Но в то время как Сухогрудов верно разгадал замысел женщин, он был совершенно далек от того, что чувствовал и о чем думал Лукин. В ту же минуту, как только Лукин услышал, что Галина с сыном здесь, в доме, предположение, что он увидит их, и мысли, связанные с этим (и воспоминания, охватившие еще на обочине пшеничного поля, откуда смотрел на Поляновку), все сейчас же поднялось в голове Лукина, и он не то чтобы уже не понимал, что затем говорили ему Сухогрудов и Ксения, но слышал их, видел перед собой, а думал о другом — как увидит Галину и Юрия и что скажет им; он как будто вдруг потерял ориентацию и не находил (среди трех сосен!), в какой стороне был выход; и в то время как ему хотелось быть собранным, чувствовал, что мысли расплывались и что из всего нынешнего и прошлого, что занимало его, ясно было в сознании лишь то, что когда-то связывало его с Галиной. «Ну да, я же знал, что она здесь, — вместе с тем просто и ясно сказал он себе, как будто ничего неожиданного не было в том, что должно было случиться сейчас. — Увижу ее, увижу наконец сына и поговорю с ними!» Ему хотелось, чтобы все было просто и чтобы он не испытывал потом вины перед дочерьми и женой; но он волновался, входя в столовую, и волнение было так сильно, что он, казалось ему, по-настоящему увидел Галину только после того, как она, протянув руку, что-<>ы поздороваться, подошла так близко, что наполненное непонятным счастьем лицо ее оказалось рядом, перед глазами. Он увидел, что она была молода и была так же красива, как прежде; и вопреки опасениям Степаниды, Ксении и Сухогрудова не только не нашел в общем виде ее ничего неприличного, но, напротив, сразу же уловил то, что, как и предчувствовала Галина, не могло остаться незамеченным им.

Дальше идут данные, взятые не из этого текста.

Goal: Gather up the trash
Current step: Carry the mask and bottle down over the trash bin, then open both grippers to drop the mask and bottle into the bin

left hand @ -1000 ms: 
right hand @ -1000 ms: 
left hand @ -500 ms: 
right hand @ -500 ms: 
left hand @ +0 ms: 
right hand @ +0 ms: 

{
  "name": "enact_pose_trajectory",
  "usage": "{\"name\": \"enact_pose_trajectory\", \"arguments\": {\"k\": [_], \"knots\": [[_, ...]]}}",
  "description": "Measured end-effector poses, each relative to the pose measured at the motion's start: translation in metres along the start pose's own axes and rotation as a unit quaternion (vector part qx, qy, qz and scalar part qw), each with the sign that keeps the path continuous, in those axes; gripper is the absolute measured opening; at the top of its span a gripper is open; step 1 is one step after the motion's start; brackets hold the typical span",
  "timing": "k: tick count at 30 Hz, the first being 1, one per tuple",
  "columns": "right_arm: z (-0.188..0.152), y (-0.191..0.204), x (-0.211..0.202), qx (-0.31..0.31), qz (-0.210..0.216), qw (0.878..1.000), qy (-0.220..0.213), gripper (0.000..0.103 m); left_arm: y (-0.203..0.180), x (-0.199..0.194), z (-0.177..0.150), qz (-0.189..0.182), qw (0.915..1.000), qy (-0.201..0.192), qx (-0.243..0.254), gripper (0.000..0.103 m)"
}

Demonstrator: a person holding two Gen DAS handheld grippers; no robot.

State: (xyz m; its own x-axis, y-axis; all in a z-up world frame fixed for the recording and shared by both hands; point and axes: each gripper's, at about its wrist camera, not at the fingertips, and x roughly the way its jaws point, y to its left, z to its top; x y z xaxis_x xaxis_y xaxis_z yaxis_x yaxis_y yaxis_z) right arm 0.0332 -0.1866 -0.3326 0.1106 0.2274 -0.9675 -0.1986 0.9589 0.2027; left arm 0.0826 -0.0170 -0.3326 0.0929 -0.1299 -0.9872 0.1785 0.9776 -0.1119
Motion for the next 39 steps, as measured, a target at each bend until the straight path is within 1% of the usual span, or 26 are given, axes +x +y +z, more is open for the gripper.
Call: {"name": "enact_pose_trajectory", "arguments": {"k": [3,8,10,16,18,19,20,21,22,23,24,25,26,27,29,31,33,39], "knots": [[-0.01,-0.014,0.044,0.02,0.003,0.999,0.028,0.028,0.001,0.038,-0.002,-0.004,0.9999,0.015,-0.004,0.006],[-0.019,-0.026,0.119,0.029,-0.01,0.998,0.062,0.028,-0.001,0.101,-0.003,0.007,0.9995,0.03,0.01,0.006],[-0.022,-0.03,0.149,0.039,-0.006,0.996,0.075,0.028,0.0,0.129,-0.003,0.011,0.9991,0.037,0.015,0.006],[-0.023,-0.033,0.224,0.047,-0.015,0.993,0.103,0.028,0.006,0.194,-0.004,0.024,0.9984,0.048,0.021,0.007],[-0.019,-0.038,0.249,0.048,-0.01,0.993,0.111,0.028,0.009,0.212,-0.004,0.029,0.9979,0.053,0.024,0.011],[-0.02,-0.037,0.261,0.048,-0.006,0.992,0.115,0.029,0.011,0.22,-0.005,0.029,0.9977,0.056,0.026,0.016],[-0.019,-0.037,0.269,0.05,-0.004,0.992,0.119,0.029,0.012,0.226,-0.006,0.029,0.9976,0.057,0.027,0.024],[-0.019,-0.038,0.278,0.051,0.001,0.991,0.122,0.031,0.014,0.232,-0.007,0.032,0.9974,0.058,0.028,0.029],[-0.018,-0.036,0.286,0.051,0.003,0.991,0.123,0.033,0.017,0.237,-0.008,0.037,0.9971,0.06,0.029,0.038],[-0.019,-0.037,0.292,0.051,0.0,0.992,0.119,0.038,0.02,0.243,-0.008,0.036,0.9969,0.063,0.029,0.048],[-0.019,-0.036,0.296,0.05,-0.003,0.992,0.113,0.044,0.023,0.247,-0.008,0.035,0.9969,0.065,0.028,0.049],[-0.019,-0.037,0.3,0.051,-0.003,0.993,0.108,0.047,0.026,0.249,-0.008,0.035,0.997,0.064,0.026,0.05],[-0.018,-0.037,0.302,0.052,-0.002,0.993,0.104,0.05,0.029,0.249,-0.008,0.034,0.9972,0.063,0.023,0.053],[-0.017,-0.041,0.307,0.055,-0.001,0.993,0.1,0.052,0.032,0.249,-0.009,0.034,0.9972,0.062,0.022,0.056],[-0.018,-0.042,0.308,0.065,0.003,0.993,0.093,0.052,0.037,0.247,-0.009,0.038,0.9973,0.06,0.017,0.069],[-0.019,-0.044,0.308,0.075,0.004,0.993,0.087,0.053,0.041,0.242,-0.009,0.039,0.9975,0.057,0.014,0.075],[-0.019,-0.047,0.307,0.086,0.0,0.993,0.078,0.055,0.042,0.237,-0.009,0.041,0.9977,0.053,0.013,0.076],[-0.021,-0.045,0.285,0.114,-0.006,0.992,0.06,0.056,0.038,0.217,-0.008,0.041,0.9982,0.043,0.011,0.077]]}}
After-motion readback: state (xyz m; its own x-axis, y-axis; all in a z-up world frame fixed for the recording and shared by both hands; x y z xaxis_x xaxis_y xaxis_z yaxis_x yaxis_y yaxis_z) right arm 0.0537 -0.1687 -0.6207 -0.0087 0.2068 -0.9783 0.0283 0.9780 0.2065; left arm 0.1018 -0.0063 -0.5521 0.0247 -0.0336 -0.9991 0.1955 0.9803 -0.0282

Он сейчас же отметил про себя, что она была одета с тем вкусом, каким всегда отличаются женщины одного круга от другого (женщины городские от деревенских); отметил ту показавшуюся ему изысканной простоту в ее одежде и прическе, что в понимании его, как в понимании всякого провинциального человека — и это было еще характерно тогда! — не могло не соединиться сейчас же со словами «Москва» и «столица» и понятием всей той жизни, какая стояла за этими словами. То, что он всегда считал потерянным, было перед ним; перед ним была та самая палуба парохода с цветами, шумом и музыкой, на которой каждый раз, в воспоминаниях, уплывала от него Галина, и он чувствовал, что не только мог сейчас войти на эту палубу, но что одной ногой уже стоял на ней, и волнение моря (волнение той жизни, от которой добровольно и так поспешно отказался когда-то) ясно передавалось ему через эту палубу. И хотя Галина была сдержанна, не суетилась, и, казалось, не торопила события, вся живость ее души, бесконечность ее энергии, деятельности, все было как бы на виду у Лукина, и он чувствовал это в Галине так же хорошо, как он всегда раньше чувствовал это в ней. Когда он переводил взгляд на ее волосы, он видел, что они были такими же красивыми, какими он помнил их; так же красиво поблескивали в ушах ее сережки, и красивыми были лицо, шея, плечи, грудь, руки, все, все, что когда-то было близко и доступно ему и могло стать близким и доступным теперь; и от сознания, что прошлое могло вернуться, он еще более не мог сосредоточиться и лишь бессмысленно и глупо улыбался и краснел от этой своей улыбки и оттого, что и старик Сухогрудов, и Ксения, и Степанида — все в доме представлялись ему добрыми и понимавшими его.

Он не чувствовал той ложности своего положения, как видели и понимали это Сухогрудов, Степанида, Ксения и отчасти Галина; ложным казалось ему не то, что он был здесь и что так принимали его, а другое, что ожидало его после, когда все закончится и он должен будет уехать отсюда. Он знал, что, несмотря на все свое теперешнее желание войти на палубу (желание быть с Галиной), он вновь не сможет оторвать от земли ту ногу, какой еще прочно стоял на ней; и именно в этом он видел и свою вину перед Галиной и ложность своего положения перед всем собравшимся за столом семейством Сухогрудовых.